Hoyas are hitting it big

Jonathan Wallace has started every game of his four-year career at Georgetown, a stretch in which he’s become the Hoyas all-time leader in 3-point shots, eclipsing Kevin Braswell’s mark of 189 two weeksago against Fordham.

Not once in Wallace’s 115 games prior to Connecticut last weekend did the senior guard ever miss as many 3-point attempts as he did against the Huskies, missing six of seven from behind the arc. But on one of Wallace’s worst shooting nights — he once went 0-for-5 as a freshman — the rest of the Hoyas showed they can pick up the slack from behind the arc.

“Sometimes it’s going to look ugly, sometimes you’re going to get open shots but it’s not going to go,” said senior center Roy Hibbert, who knocked down just the second 3-point attempt of his career with 4.2 seconds remaining to clinch the Hoyas’ 72-69 win over the Huskies. “We have to rely on each other and just keep playing through it.”

Georgetown broke a tie or took the lead with 3-pointers on three different occasions in the first half against Connecticut, twice by Patrick Ewing Jr. and once by DaJuan Summers.

In their lone loss, at Memphis on Dec. 22, the Hoyas were 0-for-6 in the second half from 3-point range.
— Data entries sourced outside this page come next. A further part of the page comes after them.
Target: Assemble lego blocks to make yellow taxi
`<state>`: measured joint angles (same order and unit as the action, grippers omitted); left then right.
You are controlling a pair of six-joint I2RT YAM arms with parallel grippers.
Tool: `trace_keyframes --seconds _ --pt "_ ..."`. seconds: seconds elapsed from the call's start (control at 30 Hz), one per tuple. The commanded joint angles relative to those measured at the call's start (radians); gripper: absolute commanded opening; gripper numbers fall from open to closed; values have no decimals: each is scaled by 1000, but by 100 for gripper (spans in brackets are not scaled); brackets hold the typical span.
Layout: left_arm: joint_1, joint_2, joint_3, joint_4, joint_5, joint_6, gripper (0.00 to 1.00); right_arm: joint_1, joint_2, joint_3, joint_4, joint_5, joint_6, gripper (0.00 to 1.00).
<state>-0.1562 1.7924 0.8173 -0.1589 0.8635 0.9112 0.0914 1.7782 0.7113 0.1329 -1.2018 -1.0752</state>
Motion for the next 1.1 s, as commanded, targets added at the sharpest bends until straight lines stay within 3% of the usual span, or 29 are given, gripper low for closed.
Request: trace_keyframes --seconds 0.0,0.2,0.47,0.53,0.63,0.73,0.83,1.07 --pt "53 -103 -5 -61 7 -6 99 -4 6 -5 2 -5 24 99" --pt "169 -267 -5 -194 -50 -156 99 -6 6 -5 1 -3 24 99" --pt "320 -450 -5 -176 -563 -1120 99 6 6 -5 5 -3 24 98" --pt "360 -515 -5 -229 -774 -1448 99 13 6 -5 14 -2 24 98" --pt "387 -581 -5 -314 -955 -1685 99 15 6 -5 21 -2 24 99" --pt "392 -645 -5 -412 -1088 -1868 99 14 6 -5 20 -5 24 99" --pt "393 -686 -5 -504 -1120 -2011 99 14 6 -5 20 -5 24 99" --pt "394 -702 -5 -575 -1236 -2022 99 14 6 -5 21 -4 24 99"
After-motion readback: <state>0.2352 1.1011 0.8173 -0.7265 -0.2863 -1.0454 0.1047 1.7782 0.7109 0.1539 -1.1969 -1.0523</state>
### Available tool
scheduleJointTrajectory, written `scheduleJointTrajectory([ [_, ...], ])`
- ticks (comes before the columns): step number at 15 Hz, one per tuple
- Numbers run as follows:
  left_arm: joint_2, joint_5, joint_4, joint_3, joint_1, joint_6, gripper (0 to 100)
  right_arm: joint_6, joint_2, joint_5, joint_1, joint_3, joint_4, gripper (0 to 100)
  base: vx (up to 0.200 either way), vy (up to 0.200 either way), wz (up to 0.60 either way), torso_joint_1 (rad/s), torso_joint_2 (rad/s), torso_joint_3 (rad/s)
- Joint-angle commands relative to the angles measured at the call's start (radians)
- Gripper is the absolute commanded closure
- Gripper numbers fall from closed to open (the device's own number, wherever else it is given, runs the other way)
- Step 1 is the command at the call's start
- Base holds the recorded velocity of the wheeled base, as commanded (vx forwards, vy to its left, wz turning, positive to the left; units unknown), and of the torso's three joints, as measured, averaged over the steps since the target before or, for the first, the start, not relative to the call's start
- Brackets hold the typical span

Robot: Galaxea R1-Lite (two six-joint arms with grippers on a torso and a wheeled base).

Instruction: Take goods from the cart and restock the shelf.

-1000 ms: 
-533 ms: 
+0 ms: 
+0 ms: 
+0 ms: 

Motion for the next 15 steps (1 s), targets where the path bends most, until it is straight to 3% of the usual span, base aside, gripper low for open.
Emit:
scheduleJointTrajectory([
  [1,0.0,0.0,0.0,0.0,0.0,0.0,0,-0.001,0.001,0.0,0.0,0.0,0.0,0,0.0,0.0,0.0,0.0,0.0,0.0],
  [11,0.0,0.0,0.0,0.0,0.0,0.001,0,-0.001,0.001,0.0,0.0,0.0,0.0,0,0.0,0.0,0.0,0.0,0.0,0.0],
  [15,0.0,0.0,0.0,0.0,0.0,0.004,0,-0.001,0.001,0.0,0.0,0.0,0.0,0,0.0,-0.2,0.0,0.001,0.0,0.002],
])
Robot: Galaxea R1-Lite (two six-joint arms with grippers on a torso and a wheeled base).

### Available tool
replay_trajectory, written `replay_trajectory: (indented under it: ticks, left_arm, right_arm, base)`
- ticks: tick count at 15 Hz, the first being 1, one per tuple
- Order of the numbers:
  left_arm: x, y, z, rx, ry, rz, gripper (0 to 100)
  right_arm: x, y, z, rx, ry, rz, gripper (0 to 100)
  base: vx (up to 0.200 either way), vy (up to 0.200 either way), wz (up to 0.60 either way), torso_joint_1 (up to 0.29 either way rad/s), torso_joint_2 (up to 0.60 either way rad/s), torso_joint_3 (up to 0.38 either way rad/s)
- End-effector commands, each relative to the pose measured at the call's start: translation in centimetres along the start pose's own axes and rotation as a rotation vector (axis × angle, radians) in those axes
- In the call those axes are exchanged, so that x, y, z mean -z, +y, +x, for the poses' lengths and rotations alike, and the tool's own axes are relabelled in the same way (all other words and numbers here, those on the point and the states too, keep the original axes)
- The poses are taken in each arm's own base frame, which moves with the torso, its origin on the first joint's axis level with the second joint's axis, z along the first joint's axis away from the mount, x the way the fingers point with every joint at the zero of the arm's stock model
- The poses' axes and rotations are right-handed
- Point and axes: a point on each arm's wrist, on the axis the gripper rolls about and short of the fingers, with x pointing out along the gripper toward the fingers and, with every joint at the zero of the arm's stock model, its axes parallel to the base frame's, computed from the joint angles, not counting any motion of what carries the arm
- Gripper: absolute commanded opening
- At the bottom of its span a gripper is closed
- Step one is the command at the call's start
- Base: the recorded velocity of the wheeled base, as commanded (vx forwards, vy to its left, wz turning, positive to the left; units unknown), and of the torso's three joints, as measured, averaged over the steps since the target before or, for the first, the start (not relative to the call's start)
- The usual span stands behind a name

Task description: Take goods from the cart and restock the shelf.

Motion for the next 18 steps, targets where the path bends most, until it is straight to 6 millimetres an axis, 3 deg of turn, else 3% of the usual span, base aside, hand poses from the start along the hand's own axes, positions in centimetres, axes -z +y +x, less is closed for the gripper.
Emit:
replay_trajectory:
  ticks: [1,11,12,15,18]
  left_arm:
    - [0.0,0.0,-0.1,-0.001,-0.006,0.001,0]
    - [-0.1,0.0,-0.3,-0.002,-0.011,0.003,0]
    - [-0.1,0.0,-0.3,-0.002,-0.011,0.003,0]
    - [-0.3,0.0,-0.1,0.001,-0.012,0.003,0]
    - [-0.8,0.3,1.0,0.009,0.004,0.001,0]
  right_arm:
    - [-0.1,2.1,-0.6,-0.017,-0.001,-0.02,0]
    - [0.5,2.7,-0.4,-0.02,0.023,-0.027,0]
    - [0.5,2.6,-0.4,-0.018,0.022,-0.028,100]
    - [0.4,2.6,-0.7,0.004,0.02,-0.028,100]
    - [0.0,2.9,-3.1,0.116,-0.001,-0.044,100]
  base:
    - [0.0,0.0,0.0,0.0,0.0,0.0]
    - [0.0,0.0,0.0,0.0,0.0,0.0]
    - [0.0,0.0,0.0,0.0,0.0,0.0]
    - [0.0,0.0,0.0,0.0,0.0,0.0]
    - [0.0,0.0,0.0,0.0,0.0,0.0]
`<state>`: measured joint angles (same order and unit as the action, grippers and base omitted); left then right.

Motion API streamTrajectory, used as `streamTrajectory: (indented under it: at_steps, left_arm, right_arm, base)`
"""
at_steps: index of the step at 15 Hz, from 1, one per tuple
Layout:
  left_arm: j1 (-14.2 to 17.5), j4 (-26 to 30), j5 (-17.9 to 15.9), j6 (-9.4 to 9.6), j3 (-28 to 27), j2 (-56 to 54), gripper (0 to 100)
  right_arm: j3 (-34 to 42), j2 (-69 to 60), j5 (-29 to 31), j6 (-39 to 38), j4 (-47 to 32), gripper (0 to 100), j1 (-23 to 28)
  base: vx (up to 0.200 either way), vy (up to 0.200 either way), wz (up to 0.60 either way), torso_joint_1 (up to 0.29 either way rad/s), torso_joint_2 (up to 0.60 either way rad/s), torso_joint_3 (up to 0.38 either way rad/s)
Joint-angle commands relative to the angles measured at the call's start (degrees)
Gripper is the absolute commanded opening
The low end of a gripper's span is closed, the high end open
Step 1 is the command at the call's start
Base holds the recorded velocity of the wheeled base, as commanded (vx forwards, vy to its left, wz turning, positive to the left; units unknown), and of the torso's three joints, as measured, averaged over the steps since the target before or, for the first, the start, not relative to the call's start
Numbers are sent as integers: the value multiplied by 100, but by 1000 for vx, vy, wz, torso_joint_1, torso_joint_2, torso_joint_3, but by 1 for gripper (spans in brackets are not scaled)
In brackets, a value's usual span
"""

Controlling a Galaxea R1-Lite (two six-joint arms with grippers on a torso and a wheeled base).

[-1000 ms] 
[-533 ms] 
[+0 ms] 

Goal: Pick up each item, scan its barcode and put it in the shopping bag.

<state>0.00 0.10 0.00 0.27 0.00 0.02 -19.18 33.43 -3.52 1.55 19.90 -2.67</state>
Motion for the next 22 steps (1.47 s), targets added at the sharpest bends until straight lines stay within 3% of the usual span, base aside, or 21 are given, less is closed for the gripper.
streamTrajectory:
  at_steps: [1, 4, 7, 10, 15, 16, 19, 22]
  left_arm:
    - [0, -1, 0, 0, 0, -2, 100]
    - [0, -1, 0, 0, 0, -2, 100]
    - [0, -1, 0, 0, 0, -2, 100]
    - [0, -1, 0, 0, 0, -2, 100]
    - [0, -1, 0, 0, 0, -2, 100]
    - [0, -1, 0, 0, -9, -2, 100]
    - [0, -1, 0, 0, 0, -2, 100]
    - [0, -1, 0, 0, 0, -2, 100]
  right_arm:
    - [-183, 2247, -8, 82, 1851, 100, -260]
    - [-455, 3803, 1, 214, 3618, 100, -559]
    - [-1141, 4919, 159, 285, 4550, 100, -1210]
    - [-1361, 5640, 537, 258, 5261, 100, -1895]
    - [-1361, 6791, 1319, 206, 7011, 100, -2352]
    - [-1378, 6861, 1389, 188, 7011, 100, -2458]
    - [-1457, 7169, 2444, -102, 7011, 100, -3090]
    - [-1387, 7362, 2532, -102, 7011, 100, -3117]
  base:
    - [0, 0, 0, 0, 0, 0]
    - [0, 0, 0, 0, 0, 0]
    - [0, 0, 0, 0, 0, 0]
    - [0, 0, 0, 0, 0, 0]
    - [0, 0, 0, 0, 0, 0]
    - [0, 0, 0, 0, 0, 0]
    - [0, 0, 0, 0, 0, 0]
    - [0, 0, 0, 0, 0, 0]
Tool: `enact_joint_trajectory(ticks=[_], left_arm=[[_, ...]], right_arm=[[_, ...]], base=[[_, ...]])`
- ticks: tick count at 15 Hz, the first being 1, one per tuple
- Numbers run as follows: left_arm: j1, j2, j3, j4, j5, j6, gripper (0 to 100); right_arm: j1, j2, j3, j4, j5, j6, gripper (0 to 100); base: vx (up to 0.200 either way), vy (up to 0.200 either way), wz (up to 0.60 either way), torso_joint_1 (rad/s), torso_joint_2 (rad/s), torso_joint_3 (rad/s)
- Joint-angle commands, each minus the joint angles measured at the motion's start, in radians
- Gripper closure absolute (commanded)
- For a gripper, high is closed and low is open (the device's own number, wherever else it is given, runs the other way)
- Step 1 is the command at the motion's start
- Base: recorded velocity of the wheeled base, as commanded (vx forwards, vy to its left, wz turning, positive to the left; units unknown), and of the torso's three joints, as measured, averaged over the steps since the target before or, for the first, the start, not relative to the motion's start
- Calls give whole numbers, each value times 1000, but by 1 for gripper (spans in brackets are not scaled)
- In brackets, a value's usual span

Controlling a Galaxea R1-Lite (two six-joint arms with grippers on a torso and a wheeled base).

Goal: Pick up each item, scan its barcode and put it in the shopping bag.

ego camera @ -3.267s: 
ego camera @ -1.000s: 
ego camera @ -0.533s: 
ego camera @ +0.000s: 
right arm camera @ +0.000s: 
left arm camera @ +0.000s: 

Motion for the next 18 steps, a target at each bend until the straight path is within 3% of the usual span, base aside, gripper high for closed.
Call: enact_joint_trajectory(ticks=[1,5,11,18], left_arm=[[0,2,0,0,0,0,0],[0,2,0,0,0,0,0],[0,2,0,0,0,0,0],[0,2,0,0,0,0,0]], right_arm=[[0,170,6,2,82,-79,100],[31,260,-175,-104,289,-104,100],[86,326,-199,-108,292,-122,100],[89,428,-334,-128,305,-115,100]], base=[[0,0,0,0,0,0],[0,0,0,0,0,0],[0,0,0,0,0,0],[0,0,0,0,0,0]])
Against the Huskies, Georgetown came back from six points down to finish the game hitting 4 of 5 threes in the final six minutes, including two from Austin Freeman, which led Hoyas head coach John Thompson III to remark that he should no longer be considered a freshman.

“It was an identical situation to Memphis,” said Thompson. “All of a sudden against Memphis we ended up down by 12, this group [against Connecticut] kind of settled in and responded. I think they realized that we were getting the shots we wanted, they just weren’t going in and then we just had to get a few stops.”